Lisa Vidal takes control as the housewife-cum-photographer who’s husband Jim, played by David Chisum, is working long hours, neglecting both her and their young son Ian (Joshua Pelegrin). Lisa is a capable actress who presents the frustrated mother in a sympathetic light. After taking a photograph in the bathroom, Deborah starts to notice things that aren’t there. For instance, when looking into the mirror she sees the reflection of not one doorway but two. However he room only contains one of the doorways, with the other having a brick wall in its place instead. Deborah convinces her husband Jim to look in the mirror to observe the strange illusion but confesses to not seeing the mystical doorway she can. Fearing she’s loosing it, Deb is enlightened when her mother comes to visit and together they discover things about the house’s past that have long been kept a secret. Deb is far from alone in her neighbourhood with creepy old neighbour Mrs Yoshida constantly peeping through the curtains at her and the other neighbours, including bimbo Tammy (Christine Lakin) who fantastises about how she is an actress, singer and basically a superstar all rolled into one. Tammy loves herself and flaunts her assets in a bikini and whilst she practices yoga in the full view of an open window. Spotting her new neighbour, Tammy invites Deborah around for cocktails and learns that Deborah fears she’s being stalked, but reassures her with her own tales of being stalked. “It’s L.A.!”, Tammy remarks. Clearly everyone in LA is stalked by hooded figures, according to delusional Tammy. Regardless of Tammy’s comments, Deb still feels uneasy, especially after an arrogant, cock-sure interviewer, from a job interview she appeared at, suddenly goes missing. When other people she’s photographed start to disappear, Deborah starts to fear links between the missing and her DSLR.
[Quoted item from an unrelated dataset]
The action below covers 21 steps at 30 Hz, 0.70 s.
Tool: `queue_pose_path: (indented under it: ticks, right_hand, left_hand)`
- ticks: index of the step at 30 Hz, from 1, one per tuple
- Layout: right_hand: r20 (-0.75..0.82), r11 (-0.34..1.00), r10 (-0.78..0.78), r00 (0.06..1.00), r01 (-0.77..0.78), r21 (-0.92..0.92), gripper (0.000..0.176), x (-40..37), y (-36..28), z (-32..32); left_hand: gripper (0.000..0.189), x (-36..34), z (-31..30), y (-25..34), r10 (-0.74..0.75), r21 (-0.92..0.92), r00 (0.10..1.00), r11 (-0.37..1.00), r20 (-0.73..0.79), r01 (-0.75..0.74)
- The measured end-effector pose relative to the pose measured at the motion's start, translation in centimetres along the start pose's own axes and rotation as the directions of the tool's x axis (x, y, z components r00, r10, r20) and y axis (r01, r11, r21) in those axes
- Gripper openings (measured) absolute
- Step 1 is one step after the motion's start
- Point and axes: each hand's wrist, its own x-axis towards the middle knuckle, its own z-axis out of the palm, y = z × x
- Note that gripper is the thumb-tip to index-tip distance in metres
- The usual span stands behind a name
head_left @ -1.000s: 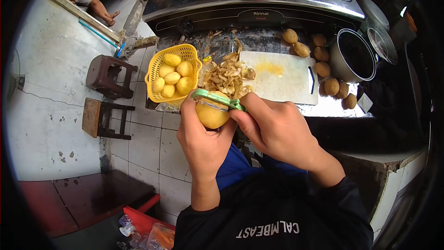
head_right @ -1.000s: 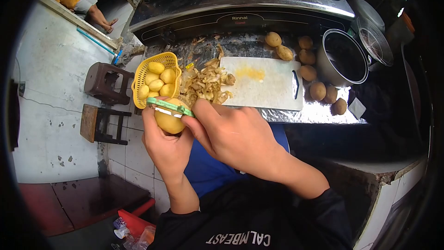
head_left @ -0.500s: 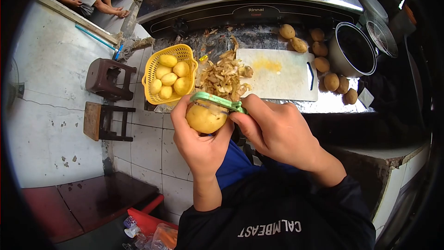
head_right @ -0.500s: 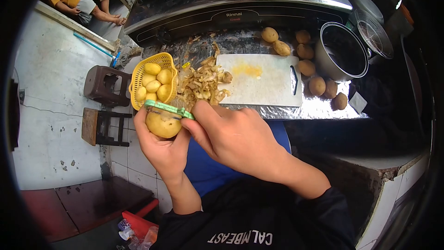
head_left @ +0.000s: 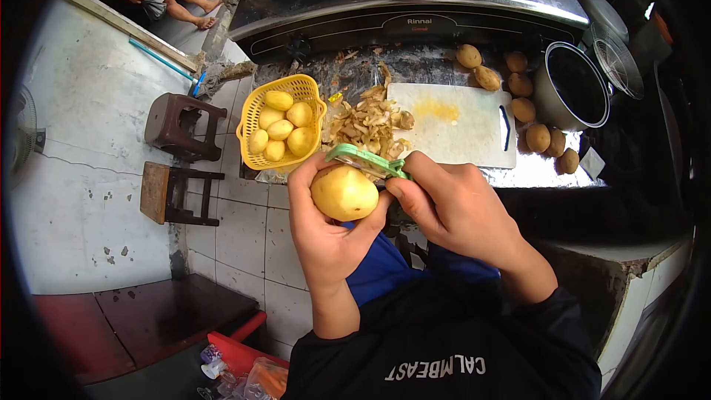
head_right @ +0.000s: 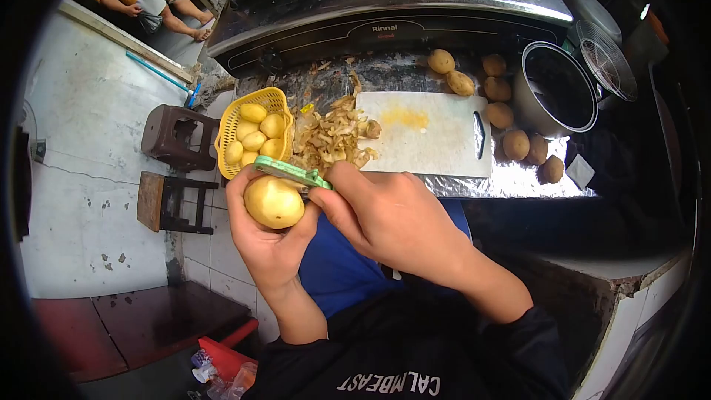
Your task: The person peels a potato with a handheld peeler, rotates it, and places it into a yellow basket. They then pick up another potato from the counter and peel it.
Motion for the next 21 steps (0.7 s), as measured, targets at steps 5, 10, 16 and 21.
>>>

The way in which Dark Mirror is shot is quite straight and steady without the sudden cuts used in recent horror films, for which my eyesight and brain is most thankful for. The sense of dread and suspense could have been worked more and felt quite rushed and a let down when it was delivered. I do admire the camera flashes which were used to act as the gateway for the ‘stalker’, or at least the pre-cursor for subsequent events. For me, it was the best technique used in the film and I wished the director had continued down this route alone without the addition of other threads in which the ending gets tangled in. Whilst not the best horror out there, it’s certainly worth a watch, just don’t expect to be blown away.